Evaluation of intrafraction duodenum positional stability for pancreatic SABR on the MR-Linac
PD-0748
Abstract
Evaluation of intrafraction duodenum positional stability for pancreatic SABR on the MR-Linac
Authors: Mairead Daly1, Ananya Choudhury1,2, Robert Chuter1,3, Beth Erickson4, William Hall4, Alan McWilliam1,3, Eliana Vasquez Osorio1, Ganesh Radhakrishna2, Helena Verkooijen5, Cynthia Eccles1,6
1The University of Manchester, Division of Cancer Sciences, Manchester, United Kingdom; 2The Christie NHS Foundation Trust, Clinical Oncology, Manchester, United Kingdom; 3The Christie NHS Foundation Trust, Medical Physics & Engineering, Manchester, United Kingdom; 4Medical College of Wisconsin, Department of Radiation Oncology, Milwaukee, USA; 5University Medical Center Utrecht, Imaging Division, Utrecht, The Netherlands; 6The Christie NHS Foundation Trust, Radiotherapy, Manchester, United Kingdom
Show Affiliations
Hide Affiliations
Purpose or Objective
The duodenum is a dose-limiting organ at risk (OAR) in pancreatic stereotactic ablative radiotherapy (SABR). MR-Linac SABR delivery can be associated with longer treatment times than conventional Linacs, increasing the possible impact of intrafraction motion on planned dosimetry. The purpose of this study is to evaluate the intrafraction stability of the duodenum, the impact of treatment duration on stability, and whether a 5 mm planning at risk volume (PRV) is adequate.
Material and Methods
Pancreatic SABR patients with intact duodenum treated with abdominal compression on the MR-Linac under an international prospective registry study (NCT04075305) were included. 3D T2-weighted or motion compensated MRIs were acquired before treatment (MRIpre) and either before treatment delivery (verification) or post-treatment (MRIpost). Intrapatient sequences were consistent. The duodenum was contoured on all images by one observer and divided into 4 anatomical segments (Fig. 1a). We assessed intrafraction duodenum changes by 1) difference in volume, 2) displacement of centre of mass (COM) of duodenum and individual segments and 3) mean distance to agreement (mDTA) of whole duodenum on MRIpre (Dpre) and on MRIpost (Dpost). Time between images was calculated for each patient on all fractions.

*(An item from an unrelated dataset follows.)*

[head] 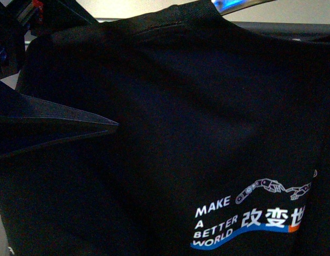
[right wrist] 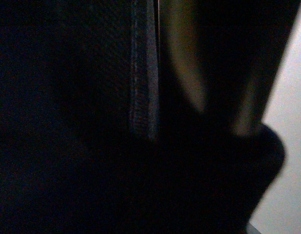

A 5 mm PRV was generated using Dpre, and then rigidly copied to MRIpost. The volume of underlap of Dpost with the Dpre PRV was calculated. The underlap between this volume and the planning target volume (PTV) expanded by 2cm was evaluated to determine whether the duodenum was displacing towards the high-dose region. The difference in pooled mean absolute 3D vector of segment COM of Dpre and Dpost was tested for significance with single factor ANOVA, and association with time between scans assessed using Pearson’s correlation.
Results
15 patients received 33-40 Gy in 5 fractions (#). MRIpost treatment/verification data were not available for 3 patients for 1 # each. These were excluded from analysis, leaving 72 evaluable fractions.
There was evidence of some intra-fraction duodenal drift; the number of fractions where Dpost was outside of PRV, and number of # where this underlap was within 2cm of PTV are shown in Table 1. No strong association was found between time between scans and duodenum COM displacement in X, Y or Z planes (r=-0.17, 0.02, -0.04 respectively), nor for absolute 3D vector of displacement (r=0.15) (Fig. 1B). The difference in pooled mean absolute 3D displacement vector between segments was not significant (p=0.6).
Conclusion
Whole and sub-organ duodenum position and volume is stable for the majority of patients across a treatment fraction of approximately 40mins, with a 5mm PRV being adequate within 2 cm of PTV. Longer treatment durations may increase the risk of motion so position should be monitored throughout. Future work is required to evaluate individual patient factors associated with increased duodenum motion.